==== Given data ====
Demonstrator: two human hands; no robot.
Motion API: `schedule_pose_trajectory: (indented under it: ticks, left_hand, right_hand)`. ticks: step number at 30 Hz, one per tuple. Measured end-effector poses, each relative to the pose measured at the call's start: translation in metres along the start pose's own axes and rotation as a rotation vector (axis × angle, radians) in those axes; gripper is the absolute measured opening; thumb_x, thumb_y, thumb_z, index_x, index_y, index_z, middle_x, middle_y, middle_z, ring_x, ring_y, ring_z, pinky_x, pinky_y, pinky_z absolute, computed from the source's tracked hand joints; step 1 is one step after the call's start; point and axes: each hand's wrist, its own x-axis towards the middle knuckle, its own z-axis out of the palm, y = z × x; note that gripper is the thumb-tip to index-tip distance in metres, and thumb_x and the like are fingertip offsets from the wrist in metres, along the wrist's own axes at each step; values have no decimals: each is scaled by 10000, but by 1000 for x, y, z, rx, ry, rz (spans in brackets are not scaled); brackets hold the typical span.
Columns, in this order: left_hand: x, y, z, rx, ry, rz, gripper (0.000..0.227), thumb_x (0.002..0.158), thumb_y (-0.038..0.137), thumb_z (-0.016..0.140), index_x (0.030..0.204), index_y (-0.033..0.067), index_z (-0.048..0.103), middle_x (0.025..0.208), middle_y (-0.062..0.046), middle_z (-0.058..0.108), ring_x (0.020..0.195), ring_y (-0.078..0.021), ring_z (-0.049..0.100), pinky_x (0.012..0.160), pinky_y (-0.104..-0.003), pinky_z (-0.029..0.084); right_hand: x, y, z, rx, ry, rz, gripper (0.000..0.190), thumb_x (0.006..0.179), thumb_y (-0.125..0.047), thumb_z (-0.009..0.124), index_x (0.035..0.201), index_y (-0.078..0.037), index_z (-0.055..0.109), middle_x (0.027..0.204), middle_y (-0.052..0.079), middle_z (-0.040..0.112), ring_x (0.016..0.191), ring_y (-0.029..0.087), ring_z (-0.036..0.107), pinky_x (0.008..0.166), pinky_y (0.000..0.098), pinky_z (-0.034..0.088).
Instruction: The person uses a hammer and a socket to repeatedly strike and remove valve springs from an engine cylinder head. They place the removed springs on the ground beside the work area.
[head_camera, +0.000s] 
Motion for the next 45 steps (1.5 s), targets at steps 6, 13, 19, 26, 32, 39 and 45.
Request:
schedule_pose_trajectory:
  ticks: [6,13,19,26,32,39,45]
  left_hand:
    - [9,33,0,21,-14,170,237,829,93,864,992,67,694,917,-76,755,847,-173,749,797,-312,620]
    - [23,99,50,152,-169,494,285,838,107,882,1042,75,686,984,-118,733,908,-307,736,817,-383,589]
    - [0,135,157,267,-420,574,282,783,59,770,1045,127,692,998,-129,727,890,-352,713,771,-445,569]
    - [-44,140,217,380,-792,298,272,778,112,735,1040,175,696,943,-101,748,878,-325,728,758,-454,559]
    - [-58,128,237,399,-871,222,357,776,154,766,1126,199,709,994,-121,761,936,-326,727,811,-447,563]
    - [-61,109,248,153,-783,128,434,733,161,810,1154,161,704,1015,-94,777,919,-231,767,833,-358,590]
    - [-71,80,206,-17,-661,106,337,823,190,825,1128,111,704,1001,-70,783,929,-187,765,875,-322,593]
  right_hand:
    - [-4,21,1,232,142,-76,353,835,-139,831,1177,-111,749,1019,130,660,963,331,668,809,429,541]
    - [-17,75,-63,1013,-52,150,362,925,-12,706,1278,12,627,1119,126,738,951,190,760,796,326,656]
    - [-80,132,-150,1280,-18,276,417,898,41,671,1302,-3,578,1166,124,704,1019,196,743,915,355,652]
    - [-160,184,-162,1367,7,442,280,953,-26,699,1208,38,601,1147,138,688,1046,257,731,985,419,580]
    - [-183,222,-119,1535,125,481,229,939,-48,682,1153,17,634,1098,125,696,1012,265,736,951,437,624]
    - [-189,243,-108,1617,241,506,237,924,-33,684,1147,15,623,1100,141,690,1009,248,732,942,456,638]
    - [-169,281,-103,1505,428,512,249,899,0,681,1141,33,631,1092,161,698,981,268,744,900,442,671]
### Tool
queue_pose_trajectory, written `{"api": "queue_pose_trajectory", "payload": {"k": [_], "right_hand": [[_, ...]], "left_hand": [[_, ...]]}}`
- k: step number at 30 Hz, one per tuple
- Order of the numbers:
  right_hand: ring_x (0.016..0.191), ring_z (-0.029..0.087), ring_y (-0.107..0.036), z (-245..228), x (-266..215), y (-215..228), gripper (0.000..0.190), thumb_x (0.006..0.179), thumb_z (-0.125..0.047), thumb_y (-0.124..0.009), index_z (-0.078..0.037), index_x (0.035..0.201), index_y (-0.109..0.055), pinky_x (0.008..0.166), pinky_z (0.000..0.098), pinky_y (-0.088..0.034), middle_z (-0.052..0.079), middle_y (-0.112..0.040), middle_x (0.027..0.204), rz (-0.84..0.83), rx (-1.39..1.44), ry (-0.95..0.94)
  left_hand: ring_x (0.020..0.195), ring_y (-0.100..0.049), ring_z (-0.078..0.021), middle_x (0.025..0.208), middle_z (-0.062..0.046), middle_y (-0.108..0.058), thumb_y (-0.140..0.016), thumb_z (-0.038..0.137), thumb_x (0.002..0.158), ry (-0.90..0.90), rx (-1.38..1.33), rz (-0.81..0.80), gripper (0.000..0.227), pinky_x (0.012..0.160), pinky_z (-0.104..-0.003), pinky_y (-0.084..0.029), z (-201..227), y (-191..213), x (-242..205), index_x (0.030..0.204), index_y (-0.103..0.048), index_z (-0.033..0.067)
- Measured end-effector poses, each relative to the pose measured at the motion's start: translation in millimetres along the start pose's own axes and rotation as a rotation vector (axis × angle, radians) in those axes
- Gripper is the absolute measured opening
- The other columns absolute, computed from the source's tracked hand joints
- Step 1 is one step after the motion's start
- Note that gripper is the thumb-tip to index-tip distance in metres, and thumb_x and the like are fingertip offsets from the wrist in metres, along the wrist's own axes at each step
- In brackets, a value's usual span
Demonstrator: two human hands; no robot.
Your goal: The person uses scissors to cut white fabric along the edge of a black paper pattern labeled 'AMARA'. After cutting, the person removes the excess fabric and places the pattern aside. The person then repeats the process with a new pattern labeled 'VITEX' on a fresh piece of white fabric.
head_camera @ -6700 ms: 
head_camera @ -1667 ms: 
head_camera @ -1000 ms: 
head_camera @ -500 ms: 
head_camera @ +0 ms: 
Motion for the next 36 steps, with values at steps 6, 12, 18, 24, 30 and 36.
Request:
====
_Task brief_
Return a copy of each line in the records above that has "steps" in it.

_Output below_
Motion for the next 45 steps (1.5 s), targets at steps 6, 13, 19, 26, 32, 39 and 45.
Motion for the next 36 steps, with values at steps 6, 12, 18, 24, 30 and 36.

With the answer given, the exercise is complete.